Mi hija de 16 años y yo no nos hablamos desde ayer, porque este año le ha tocado pasar papá Noel con su padre y ha venido a mi casa el 26. Yo le había guardado el regalo de papá Noel para dárselo cuando llegase a casa y cuando lo hizo y abrió el regalo, en lugar de meter un salto de alegría y un grito de ilusión, empezó a lanzar palabrotas y a cabrearse conmigo.
Lo más flipante es que el regalo es un viaje a París para irnos las dos juntas de compras y a conocer una de las ciudades más bonitas del mundo.

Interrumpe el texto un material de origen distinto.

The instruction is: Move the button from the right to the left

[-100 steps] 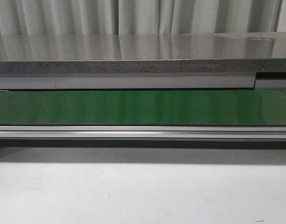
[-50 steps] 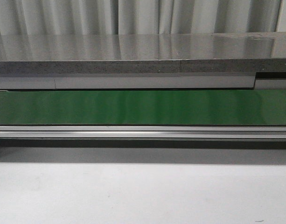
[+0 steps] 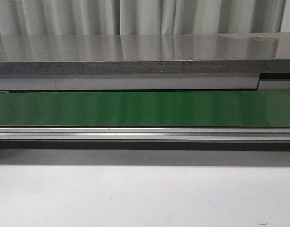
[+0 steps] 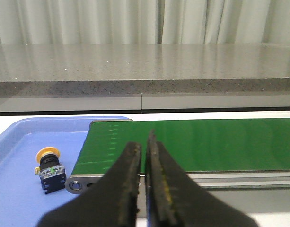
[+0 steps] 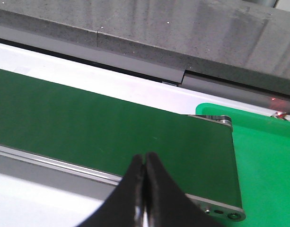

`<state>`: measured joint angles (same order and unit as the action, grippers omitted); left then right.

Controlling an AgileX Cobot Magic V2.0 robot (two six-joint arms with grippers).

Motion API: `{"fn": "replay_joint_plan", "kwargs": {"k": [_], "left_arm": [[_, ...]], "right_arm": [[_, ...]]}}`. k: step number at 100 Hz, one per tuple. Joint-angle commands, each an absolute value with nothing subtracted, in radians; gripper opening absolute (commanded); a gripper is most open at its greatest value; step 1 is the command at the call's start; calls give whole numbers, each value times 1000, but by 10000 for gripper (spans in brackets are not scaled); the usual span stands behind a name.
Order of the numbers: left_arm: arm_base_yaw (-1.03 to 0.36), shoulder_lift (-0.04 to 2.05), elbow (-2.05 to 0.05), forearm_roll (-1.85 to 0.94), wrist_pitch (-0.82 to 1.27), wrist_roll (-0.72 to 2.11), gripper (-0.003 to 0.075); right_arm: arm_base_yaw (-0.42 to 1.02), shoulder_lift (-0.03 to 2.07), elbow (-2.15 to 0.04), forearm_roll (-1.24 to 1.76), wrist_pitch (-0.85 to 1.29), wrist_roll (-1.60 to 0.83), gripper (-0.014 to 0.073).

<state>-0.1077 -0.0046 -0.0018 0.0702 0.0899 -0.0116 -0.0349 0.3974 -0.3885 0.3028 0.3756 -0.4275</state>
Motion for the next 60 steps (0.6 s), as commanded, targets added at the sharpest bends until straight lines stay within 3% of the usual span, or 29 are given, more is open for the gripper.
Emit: {"fn": "replay_joint_plan", "kwargs": {"k": [1, 28, 60], "left_arm": [[-115, -40, 38, 60, 10, -21, 5], [-115, -40, 38, 60, 10, -21, 5], [-115, -40, 38, 60, 10, -21, 5]], "right_arm": [[-33, 399, -414, 314, 298, -435, -68], [-28, 398, -398, 282, 219, -379, -68], [28, 362, -291, -43, 70, 0, -68]]}}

Sinceramente, me parece uno de los mejores regalos que se le puede hacer a una adolescente que no sea algo tecnológico, y que implique una experiencia y un recuerdo para siempre.
Pues lejos de alegrarse, está cabreada, porque ella lo que quería era el iPhone 17. Me ha dicho que me he gastado el dinero en vano y que seguramente terminaré gastándome más de lo que cuesta ese teléfono y que lo he hecho para joderla. Además, según ella un viaje no es un regalo, es algo que yo debería pagar porque sí, y que es un regalo es un teléfono no esa mierda.
Estoy tan cabreada, que no sé si cancelar el Hotel y perder directamente el dinero de los vuelos, porque ahora en lugar de un recuerdo bonito, va a ser algo que me recuerde este momento de gritos y peleas que hemos vivido.